EXERCISE -
The expected answer is a bare count of the lines in the data below that contain "stays".

Collected data entries -
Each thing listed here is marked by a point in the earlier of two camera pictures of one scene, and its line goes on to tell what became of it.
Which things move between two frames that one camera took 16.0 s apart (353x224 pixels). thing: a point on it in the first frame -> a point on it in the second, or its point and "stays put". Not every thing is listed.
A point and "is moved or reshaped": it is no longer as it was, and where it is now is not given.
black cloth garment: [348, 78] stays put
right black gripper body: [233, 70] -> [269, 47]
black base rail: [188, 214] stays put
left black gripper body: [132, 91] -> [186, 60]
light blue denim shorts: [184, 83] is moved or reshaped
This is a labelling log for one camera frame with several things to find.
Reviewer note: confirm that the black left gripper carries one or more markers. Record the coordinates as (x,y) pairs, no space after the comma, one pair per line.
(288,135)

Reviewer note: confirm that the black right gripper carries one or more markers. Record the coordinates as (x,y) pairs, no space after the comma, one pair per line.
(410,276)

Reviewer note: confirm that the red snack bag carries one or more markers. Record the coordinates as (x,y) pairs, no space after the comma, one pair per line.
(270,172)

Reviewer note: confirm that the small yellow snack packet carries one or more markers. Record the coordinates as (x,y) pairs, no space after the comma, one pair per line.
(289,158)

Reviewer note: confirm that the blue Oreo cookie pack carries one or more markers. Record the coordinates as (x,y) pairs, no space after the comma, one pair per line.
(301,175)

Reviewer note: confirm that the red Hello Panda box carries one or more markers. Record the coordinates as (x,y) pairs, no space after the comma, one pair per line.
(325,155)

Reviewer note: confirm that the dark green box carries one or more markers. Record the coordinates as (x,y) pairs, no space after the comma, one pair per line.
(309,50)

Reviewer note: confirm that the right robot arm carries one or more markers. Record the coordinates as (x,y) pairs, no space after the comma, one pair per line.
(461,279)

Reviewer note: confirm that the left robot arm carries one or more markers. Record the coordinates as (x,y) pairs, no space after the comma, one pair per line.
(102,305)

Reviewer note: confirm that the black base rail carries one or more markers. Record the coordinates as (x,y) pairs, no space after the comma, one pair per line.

RESPONSE TO THIS EXERCISE -
3